[What the task asks] Which lines in the records below contain the word "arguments"? Copy each one.

.....

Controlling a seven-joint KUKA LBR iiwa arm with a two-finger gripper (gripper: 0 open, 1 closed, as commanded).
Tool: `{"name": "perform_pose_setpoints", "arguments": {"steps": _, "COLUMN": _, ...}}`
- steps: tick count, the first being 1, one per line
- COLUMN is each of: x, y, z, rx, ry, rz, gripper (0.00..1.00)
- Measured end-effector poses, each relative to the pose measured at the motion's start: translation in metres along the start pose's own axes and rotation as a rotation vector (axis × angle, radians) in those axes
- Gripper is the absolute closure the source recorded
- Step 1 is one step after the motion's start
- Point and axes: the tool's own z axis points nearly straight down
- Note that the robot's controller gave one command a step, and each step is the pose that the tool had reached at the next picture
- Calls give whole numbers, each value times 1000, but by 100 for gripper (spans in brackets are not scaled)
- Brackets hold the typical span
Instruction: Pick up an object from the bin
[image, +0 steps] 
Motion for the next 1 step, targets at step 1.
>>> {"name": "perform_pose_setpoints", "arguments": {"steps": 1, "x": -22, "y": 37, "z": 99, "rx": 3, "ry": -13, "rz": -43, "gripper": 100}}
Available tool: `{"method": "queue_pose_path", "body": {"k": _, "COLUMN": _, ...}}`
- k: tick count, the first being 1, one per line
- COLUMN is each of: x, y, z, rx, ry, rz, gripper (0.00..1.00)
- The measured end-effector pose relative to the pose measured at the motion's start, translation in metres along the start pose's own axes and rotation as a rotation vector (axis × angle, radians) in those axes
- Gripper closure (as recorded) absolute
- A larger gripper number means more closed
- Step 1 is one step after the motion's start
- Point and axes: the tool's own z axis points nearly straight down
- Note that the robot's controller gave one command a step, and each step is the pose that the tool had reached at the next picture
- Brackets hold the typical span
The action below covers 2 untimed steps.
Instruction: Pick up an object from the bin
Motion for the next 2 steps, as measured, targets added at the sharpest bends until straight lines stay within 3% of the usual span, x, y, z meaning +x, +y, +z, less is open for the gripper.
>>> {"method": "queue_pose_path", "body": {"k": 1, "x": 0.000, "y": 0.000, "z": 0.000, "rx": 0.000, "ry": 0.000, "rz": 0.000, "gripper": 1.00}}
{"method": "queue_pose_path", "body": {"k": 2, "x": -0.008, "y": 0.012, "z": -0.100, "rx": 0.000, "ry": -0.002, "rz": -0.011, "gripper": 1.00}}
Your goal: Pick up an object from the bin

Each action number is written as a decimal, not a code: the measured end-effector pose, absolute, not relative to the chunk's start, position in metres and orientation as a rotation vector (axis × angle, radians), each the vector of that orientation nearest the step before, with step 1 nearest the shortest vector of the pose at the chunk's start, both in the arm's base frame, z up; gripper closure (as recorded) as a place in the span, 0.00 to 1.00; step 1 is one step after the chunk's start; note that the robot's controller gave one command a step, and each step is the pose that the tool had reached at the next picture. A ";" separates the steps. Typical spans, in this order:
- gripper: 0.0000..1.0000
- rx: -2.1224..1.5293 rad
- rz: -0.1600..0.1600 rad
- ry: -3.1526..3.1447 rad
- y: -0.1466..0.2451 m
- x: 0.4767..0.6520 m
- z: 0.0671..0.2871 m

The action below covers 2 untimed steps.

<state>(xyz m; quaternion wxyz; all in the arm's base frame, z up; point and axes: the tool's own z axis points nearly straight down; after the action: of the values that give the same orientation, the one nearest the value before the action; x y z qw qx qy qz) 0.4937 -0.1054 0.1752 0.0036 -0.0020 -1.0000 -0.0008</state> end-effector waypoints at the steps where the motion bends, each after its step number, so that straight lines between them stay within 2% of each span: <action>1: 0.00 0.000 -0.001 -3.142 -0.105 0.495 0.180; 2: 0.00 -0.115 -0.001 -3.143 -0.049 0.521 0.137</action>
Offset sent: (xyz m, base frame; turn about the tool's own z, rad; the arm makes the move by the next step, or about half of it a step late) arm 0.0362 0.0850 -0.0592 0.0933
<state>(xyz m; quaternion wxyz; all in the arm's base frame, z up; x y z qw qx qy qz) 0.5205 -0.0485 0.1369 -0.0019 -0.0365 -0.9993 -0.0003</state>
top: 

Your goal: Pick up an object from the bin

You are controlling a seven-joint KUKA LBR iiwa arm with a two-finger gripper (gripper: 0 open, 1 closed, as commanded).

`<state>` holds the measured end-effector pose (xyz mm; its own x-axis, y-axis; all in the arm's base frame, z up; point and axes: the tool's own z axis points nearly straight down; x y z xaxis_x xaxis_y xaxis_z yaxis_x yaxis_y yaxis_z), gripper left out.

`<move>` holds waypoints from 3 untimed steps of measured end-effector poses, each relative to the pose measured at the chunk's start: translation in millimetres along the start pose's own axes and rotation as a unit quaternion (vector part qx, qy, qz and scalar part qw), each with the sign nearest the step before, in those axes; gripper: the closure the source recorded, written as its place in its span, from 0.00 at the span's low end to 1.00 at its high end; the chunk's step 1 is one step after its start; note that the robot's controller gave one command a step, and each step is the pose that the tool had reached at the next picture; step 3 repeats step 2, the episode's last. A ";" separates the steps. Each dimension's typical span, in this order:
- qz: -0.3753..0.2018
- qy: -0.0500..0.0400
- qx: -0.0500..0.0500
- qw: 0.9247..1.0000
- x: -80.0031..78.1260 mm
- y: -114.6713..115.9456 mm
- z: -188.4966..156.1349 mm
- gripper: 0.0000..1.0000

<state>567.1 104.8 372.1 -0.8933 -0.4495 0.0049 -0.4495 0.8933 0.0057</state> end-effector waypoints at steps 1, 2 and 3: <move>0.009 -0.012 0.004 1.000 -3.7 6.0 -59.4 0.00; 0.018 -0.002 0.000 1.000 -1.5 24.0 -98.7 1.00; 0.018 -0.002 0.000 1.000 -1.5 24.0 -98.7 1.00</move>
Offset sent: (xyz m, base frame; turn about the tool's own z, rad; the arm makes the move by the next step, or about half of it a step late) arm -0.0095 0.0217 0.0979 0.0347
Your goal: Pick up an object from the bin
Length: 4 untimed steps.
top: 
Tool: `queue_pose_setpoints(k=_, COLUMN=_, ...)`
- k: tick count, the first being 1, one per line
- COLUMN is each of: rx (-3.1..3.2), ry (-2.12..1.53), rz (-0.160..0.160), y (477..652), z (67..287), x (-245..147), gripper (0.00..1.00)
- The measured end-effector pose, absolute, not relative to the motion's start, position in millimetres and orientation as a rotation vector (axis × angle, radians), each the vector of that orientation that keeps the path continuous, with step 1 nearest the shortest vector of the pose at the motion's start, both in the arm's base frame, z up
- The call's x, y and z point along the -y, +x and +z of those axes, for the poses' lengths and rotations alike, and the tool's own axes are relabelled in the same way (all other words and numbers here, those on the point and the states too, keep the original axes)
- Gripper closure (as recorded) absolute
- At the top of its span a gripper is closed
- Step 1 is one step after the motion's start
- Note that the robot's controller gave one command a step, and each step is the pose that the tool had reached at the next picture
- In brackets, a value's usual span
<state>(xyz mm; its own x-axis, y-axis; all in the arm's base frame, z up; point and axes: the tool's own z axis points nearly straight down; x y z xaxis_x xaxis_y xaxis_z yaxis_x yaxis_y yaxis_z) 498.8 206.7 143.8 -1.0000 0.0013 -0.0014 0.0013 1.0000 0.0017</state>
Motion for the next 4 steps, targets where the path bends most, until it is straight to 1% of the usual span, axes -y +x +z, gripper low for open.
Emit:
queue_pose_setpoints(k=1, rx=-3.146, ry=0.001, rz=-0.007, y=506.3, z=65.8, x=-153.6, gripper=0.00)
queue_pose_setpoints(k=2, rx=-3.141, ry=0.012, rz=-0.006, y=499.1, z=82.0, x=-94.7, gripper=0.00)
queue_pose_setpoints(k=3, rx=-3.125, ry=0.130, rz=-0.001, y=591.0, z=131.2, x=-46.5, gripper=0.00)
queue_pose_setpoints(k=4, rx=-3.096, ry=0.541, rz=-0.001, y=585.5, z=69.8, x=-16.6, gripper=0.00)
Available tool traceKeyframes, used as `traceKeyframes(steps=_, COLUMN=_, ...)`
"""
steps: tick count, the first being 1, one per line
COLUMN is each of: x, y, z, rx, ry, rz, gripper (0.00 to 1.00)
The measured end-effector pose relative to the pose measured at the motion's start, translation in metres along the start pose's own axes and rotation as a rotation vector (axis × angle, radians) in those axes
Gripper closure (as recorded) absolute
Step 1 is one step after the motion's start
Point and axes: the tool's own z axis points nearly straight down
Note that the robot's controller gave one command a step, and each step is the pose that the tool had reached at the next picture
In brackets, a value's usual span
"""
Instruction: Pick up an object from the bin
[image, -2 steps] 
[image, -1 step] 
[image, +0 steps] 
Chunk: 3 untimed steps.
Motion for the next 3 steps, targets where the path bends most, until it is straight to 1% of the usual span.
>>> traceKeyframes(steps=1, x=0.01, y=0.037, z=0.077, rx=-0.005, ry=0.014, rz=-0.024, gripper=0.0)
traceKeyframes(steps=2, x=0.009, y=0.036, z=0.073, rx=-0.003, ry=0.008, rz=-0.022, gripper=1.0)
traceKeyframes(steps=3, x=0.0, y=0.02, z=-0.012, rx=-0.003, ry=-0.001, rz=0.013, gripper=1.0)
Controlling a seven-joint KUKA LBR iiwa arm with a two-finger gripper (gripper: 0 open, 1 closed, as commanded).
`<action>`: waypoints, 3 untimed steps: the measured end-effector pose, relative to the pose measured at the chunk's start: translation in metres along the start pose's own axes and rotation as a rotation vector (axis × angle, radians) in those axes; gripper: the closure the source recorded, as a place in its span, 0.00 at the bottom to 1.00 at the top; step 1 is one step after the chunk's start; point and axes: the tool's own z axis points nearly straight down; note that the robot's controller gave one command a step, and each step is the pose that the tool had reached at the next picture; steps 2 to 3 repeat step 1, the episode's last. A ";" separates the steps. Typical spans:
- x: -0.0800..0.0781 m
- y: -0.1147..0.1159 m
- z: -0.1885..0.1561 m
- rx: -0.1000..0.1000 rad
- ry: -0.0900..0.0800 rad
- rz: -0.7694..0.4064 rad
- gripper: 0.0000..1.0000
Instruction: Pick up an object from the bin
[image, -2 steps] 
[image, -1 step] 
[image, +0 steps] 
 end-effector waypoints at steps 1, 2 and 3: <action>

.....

[Result of this exercise]
Tool: `{"name": "perform_pose_setpoints", "arguments": {"steps": _, "COLUMN": _, ...}}`
>>> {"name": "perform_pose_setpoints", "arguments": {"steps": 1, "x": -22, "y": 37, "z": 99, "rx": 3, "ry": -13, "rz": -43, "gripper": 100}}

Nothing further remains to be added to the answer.